Task directions
Repeat the following data exactly, omitting pictures.

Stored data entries
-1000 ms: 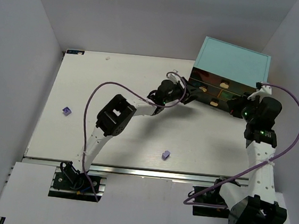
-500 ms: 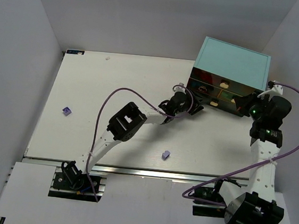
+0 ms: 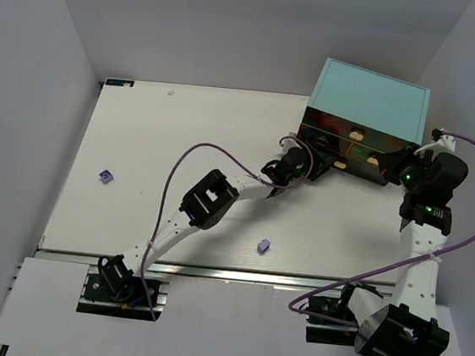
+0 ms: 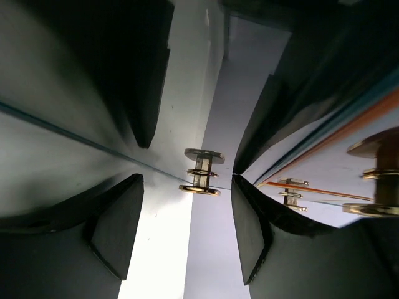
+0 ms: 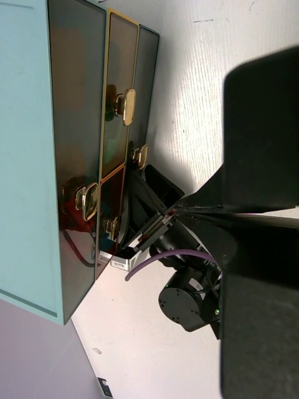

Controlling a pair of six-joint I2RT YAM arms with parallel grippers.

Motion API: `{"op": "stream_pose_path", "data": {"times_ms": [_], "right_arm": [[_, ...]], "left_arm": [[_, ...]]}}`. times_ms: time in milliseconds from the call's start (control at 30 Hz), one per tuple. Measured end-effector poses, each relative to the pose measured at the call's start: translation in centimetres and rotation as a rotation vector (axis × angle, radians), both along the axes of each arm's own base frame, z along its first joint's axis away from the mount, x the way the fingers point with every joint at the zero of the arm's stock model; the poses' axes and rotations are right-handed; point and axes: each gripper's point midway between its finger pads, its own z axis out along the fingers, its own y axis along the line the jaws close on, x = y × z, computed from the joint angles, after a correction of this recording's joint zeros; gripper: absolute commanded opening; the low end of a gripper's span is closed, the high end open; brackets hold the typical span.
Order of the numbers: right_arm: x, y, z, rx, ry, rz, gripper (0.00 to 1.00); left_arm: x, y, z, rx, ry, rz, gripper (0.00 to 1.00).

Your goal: Sort the legos into containers by color

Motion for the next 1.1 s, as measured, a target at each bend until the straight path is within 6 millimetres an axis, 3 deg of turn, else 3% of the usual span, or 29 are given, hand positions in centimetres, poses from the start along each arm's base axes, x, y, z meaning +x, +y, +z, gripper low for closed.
{"op": "stream_pose_path", "data": {"times_ms": [433,1100], "right_arm": [[0.1,-0.3,-0.3,0.022,0.013,-0.011,0.0],[0.1,-0.3,-0.2,0.032,0.01,-0.006,0.0]], "left_arm": [[-0.4,-1.0,0.0,-0.036,0.028,0.005,0.66],[-0.7,-1.4,-0.2,-0.07,0.087,0.092,0.53]]}}
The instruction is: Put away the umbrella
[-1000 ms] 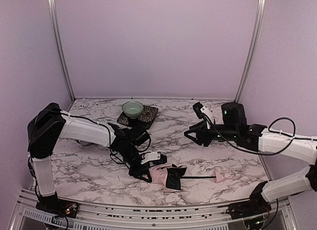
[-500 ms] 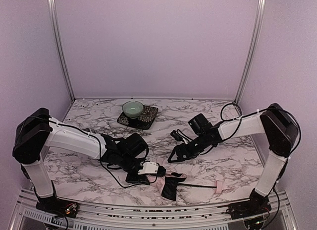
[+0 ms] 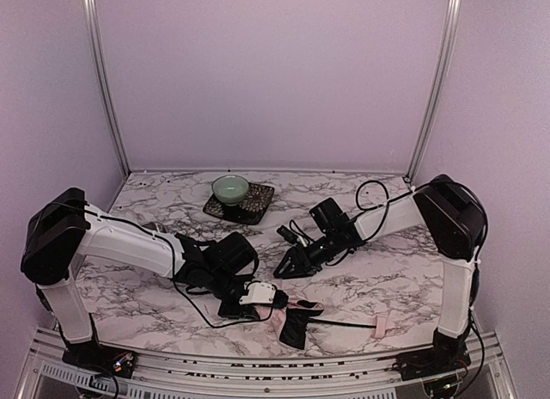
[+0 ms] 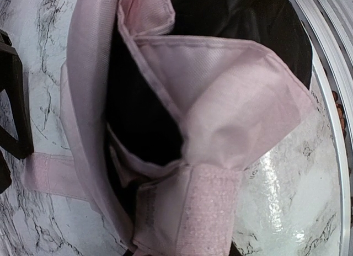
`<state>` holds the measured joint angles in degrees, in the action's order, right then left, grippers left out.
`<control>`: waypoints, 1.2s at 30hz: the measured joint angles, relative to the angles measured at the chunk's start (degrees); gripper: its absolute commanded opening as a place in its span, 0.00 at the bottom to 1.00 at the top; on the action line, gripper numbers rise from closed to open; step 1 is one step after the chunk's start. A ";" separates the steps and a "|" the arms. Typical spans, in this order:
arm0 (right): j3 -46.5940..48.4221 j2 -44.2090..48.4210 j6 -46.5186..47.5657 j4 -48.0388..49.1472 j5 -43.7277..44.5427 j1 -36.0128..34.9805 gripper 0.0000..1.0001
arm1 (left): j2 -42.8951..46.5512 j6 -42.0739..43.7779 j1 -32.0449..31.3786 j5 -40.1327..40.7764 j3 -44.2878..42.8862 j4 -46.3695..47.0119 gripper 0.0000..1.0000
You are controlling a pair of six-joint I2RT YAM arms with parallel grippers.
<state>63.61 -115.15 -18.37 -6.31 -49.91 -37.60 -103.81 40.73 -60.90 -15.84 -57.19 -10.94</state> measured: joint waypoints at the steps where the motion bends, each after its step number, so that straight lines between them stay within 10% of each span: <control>1: 0.46 -0.61 -0.11 0.17 -0.48 -0.22 0.47 | 0.02 0.02 -0.02 0.07 0.04 0.11 0.00; 13: 0.15 2.03 1.92 -1.92 -1.44 0.15 0.29 | 0.00 -1.73 0.44 -0.15 -0.39 0.11 0.00; 36: 6.29 -1.33 11.17 -12.09 4.66 -2.51 0.45 | 0.09 -0.85 -0.22 0.83 -0.33 0.09 0.00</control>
<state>69.91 -116.49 -7.20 -18.39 -45.25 -40.12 -103.72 39.88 -61.12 -15.00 -57.52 -10.85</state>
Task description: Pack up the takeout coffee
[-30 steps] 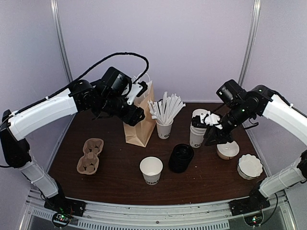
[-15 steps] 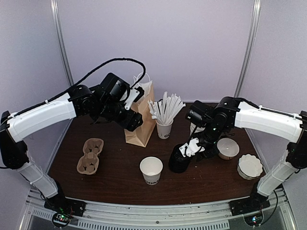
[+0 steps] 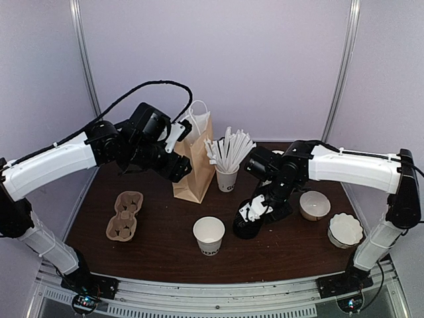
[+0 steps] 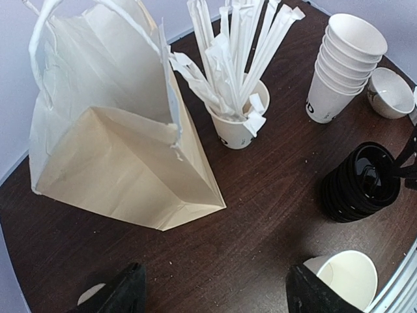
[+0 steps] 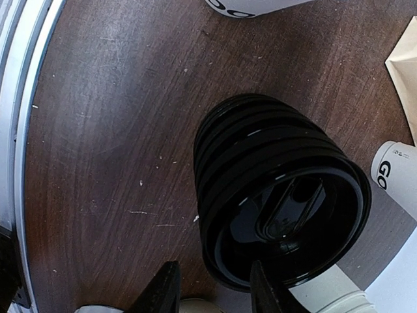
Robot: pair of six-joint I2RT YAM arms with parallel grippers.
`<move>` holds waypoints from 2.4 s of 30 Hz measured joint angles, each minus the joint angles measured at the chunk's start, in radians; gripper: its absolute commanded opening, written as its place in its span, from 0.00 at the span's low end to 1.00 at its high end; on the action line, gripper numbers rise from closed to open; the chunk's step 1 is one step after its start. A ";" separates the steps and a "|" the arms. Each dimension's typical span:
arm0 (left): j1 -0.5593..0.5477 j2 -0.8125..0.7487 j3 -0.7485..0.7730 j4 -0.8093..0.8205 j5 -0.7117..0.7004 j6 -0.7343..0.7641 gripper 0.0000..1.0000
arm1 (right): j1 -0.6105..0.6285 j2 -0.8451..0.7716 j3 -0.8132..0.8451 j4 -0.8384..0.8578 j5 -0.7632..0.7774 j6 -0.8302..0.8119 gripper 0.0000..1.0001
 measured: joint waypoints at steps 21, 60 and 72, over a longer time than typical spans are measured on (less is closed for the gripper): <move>0.008 -0.018 -0.055 0.028 0.001 -0.011 0.78 | 0.031 0.045 -0.018 0.034 0.072 -0.036 0.29; 0.020 -0.023 -0.040 0.042 0.004 -0.006 0.80 | 0.057 -0.015 0.083 -0.051 0.047 0.065 0.05; 0.012 -0.302 -0.500 0.710 0.135 0.095 0.98 | -0.197 -0.147 0.410 0.090 -0.669 0.532 0.05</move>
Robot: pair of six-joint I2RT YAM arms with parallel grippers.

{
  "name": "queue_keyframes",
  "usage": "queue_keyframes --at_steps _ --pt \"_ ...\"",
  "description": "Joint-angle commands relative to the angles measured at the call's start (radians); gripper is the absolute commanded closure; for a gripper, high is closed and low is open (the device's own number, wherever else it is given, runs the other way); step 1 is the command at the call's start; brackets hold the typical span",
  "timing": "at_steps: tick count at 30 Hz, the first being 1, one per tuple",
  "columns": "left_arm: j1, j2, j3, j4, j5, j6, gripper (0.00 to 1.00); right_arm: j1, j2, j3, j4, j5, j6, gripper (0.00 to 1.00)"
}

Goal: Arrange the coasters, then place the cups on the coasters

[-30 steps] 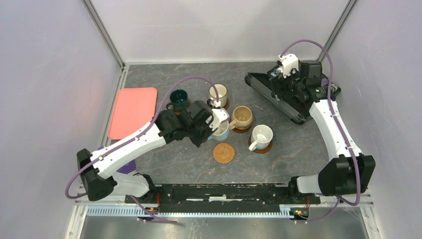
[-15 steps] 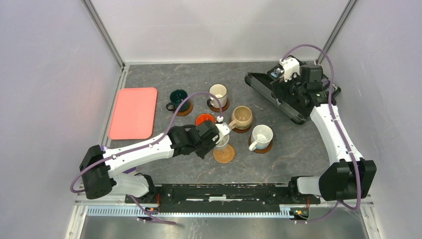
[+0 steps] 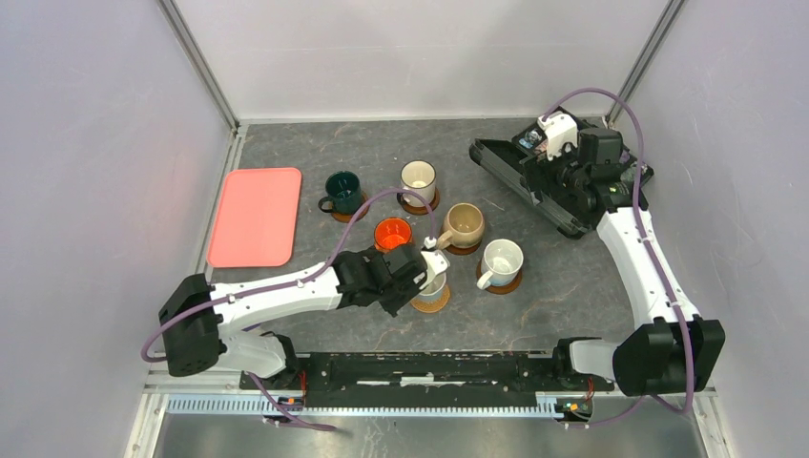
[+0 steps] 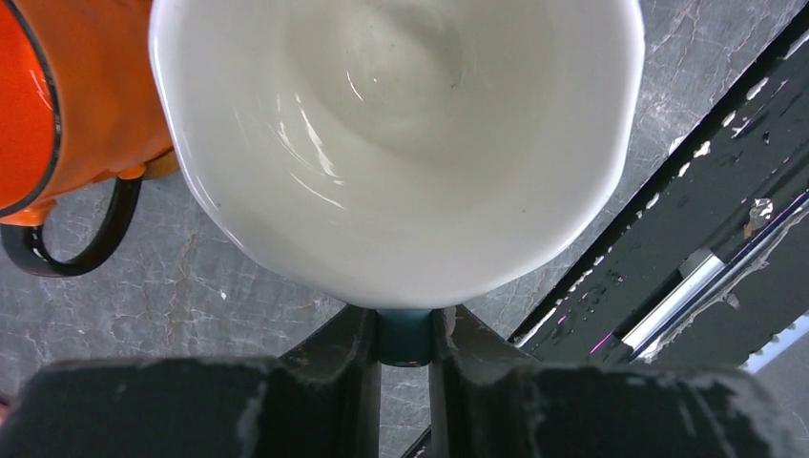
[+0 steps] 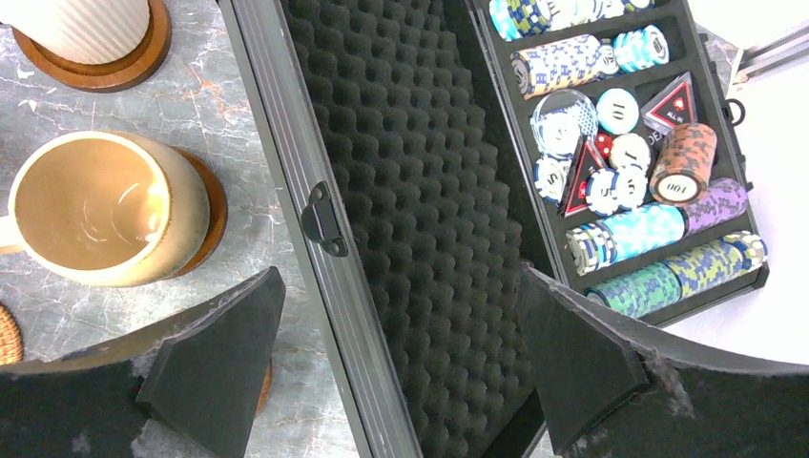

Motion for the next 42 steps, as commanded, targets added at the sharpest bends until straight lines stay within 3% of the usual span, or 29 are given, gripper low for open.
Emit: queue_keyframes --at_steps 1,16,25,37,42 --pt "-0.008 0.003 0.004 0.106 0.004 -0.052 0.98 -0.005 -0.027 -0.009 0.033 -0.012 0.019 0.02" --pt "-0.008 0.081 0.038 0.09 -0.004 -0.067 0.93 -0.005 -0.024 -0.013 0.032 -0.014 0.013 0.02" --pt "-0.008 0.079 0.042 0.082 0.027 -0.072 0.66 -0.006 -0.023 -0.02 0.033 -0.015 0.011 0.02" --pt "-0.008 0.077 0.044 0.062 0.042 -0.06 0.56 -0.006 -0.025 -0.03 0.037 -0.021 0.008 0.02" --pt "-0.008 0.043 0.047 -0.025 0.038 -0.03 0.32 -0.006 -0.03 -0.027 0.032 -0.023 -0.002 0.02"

Response for this exercise
-1000 ms: 
-500 ms: 
+0 ms: 
+0 ms: 
+0 ms: 

Controlling a pair of six-joint I2RT YAM arms with parallel grippers.

Motion API: `{"op": "stream_pose_path", "data": {"times_ms": [_], "right_arm": [[_, ...]], "left_arm": [[_, ...]]}}`. times_ms: time in milliseconds from the call's start (control at 30 Hz), one per tuple. Measured end-effector poses, each relative to the pose measured at the call's start: translation in centimetres and rotation as a rotation vector (axis × angle, radians), both along the axes of each arm's own base frame, z along its first joint's axis away from the mount, x the way the fingers point with every joint at the zero of the arm's stock model; the poses' axes and rotations are right-handed; point and axes: each gripper's point midway between its finger pads, its own z axis out along the fingers, its own y axis along the line the jaws close on, x = y × z, computed from the joint angles, after a correction of this recording's joint zeros; gripper: absolute commanded opening; the low end of a gripper's span is closed, the high end open; brackets hold the typical span.
Order of the numbers: right_arm: x, y, z, rx, ry, rz, gripper (0.00 to 1.00); left_arm: x, y, z, rx, ry, rz, gripper (0.00 to 1.00).

Your goal: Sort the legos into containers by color

Motion for the next 1.1 s, as measured, a target at each bend until the straight path is within 6 millimetres an axis, 3 deg of turn, else 3% of the usual span, or 29 are given, hand positions in centimetres, poses from the start along each arm's base axes, x, y, z meaning +x, +y, +z, gripper low for closed.
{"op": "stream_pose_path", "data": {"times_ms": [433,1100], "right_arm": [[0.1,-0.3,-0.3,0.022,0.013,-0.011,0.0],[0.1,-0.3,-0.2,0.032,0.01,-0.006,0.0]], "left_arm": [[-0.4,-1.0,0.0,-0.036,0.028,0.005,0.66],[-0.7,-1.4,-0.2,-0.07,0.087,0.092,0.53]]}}
The instruction is: Put away the umbrella
[-1000 ms] 
[-500 ms] 
[+0 ms] 
[+0 ms] 
`<state>` holds the measured joint angles in degrees, in the action's order, right then left, grippers left out.
`<control>`: waypoints, 1.2s at 30hz: the measured joint angles, relative to the angles measured at the chunk's start (degrees); gripper: its absolute commanded opening as a place in its span, 0.00 at the bottom to 1.00 at the top; on the action line, gripper numbers rise from closed to open; step 1 is one step after the chunk's start. A ";" separates the steps and a "|" the arms. Typical spans, in this order:
arm0 (right): j3 -46.5940..48.4221 j2 -44.2090..48.4210 j6 -46.5186..47.5657 j4 -48.0388..49.1472 j5 -43.7277..44.5427 j1 -36.0128..34.9805 gripper 0.0000..1.0001
arm1 (left): j2 -42.8951..46.5512 j6 -42.0739..43.7779 j1 -32.0449..31.3786 j5 -40.1327..40.7764 j3 -44.2878..42.8862 j4 -46.3695..47.0119 gripper 0.0000..1.0000
You are controlling a pair of six-joint I2RT YAM arms with parallel grippers.
<state>63.61 -115.15 -18.37 -6.31 -49.91 -37.60 -103.81 40.73 -60.90 -15.84 -57.19 -10.94</state> measured: joint waypoints at the steps where the motion bends, each after its step number, so that straight lines between them stay within 10% of each span: <control>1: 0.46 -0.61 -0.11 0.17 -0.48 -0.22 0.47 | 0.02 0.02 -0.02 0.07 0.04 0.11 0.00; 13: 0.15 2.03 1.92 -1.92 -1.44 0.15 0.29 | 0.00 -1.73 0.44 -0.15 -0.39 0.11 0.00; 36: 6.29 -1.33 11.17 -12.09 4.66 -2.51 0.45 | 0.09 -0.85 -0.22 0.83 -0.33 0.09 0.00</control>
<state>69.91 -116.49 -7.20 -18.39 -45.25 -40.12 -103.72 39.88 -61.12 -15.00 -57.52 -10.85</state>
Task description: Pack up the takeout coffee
[-30 steps] 
[-15 steps] 
[+0 steps] 
[+0 steps] 
[+0 steps] 
Robot: pair of six-joint I2RT YAM arms with parallel grippers.
`<move>` holds waypoints from 2.4 s of 30 Hz measured joint angles, each minus the joint angles measured at the chunk's start, in radians; gripper: its absolute commanded opening, written as its place in its span, from 0.00 at the span's low end to 1.00 at its high end; on the action line, gripper numbers rise from closed to open; the chunk's step 1 is one step after its start. A ";" separates the steps and a "|" the arms. Each dimension's typical span:
arm0 (left): j1 -0.5593..0.5477 j2 -0.8125..0.7487 j3 -0.7485..0.7730 j4 -0.8093..0.8205 j5 -0.7117..0.7004 j6 -0.7343..0.7641 gripper 0.0000..1.0000
arm1 (right): j1 -0.6105..0.6285 j2 -0.8451..0.7716 j3 -0.8132..0.8451 j4 -0.8384..0.8578 j5 -0.7632..0.7774 j6 -0.8302..0.8119 gripper 0.0000..1.0001
 measured: joint waypoints at steps 21, 60 and 72, over a longer time than typical spans are measured on (less is closed for the gripper): <move>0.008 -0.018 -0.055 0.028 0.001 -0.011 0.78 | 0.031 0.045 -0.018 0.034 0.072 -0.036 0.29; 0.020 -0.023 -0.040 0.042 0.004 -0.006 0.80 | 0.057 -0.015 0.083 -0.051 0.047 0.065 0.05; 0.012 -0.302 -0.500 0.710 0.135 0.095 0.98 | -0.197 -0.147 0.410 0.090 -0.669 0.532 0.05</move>
Robot: pair of six-joint I2RT YAM arms with parallel grippers.

{
  "name": "queue_keyframes",
  "usage": "queue_keyframes --at_steps _ --pt \"_ ...\"",
  "description": "Joint-angle commands relative to the angles measured at the call's start (radians); gripper is the absolute commanded closure; for a gripper, high is closed and low is open (the device's own number, wherever else it is given, runs the other way); step 1 is the command at the call's start; brackets hold the typical span",
  "timing": "at_steps: tick count at 30 Hz, the first being 1, one per tuple",
  "columns": "left_arm: j1, j2, j3, j4, j5, j6, gripper (0.00 to 1.00); right_arm: j1, j2, j3, j4, j5, j6, gripper (0.00 to 1.00)"
}

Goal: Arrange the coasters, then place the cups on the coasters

[-30 steps] 
[-15 steps] 
[+0 steps] 
[+0 steps] 
[+0 steps] 

Motion for the next 42 steps, as commanded, targets added at the sharpest bends until straight lines stay within 3% of the usual span, or 29 are given, gripper low for open.
Emit: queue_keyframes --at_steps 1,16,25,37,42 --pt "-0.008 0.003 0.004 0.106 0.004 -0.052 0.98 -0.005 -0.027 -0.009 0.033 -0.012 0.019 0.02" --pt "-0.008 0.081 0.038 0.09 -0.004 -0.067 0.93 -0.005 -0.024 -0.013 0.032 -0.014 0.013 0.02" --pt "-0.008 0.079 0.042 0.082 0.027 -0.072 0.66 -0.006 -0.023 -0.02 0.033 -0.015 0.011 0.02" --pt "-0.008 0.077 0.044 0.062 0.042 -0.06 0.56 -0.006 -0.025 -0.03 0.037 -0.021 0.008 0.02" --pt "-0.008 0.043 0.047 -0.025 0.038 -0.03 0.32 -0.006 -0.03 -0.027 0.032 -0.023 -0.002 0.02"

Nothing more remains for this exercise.